**SUPPLIED RECORDS:**
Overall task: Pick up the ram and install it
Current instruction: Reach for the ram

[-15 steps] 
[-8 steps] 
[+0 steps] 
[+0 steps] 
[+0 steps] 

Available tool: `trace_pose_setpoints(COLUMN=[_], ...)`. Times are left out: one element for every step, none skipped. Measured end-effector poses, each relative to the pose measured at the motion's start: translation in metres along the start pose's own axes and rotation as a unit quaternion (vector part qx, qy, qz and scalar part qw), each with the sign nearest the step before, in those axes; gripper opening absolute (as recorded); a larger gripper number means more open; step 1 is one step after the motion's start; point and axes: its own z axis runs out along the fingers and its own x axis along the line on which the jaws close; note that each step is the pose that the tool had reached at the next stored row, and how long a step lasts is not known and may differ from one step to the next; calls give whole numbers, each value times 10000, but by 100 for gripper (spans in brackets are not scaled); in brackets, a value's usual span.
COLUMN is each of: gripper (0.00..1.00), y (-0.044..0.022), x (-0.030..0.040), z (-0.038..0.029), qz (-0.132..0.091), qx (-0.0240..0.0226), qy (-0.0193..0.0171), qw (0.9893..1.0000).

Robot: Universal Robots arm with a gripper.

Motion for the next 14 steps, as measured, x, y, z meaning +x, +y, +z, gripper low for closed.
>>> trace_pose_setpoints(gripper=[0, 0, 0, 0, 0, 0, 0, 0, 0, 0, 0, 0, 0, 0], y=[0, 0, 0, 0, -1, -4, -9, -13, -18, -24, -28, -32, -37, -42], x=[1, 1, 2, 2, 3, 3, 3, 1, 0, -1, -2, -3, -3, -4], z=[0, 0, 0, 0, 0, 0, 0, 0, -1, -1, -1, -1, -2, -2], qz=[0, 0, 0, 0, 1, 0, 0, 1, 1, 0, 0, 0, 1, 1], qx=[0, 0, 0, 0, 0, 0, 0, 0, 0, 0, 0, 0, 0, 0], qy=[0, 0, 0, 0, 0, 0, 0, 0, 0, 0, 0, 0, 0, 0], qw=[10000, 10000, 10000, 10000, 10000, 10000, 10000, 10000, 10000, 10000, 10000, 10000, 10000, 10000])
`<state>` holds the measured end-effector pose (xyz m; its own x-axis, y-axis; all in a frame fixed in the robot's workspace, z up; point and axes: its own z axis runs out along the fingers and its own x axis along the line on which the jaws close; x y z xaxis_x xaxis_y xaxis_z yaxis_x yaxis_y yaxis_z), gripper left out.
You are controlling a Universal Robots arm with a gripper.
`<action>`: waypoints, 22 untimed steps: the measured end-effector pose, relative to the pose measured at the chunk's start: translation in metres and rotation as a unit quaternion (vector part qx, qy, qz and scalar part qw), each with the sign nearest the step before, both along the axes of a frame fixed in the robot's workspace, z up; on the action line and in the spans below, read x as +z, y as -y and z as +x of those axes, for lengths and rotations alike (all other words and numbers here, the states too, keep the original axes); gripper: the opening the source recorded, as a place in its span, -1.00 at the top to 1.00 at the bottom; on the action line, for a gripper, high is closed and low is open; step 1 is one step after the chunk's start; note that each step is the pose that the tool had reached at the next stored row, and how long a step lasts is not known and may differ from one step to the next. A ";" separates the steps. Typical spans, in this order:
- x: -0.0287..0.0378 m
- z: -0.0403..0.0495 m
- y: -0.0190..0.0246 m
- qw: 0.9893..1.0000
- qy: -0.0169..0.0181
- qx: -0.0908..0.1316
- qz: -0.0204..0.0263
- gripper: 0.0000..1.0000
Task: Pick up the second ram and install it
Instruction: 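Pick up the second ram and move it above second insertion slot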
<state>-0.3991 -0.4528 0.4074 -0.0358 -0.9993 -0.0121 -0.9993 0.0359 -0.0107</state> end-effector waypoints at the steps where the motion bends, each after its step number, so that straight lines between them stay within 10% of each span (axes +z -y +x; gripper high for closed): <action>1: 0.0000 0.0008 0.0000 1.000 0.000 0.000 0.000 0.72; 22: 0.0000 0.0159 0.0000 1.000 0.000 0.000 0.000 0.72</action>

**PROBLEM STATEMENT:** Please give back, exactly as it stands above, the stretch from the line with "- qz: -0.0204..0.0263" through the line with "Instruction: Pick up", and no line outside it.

**SOLUTION TO THE PROBLEM:**
- qz: -0.0204..0.0263
- gripper: 0.0000..1.0000
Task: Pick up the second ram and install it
Instruction: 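Pick up the second ram and move it above second insertion slot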

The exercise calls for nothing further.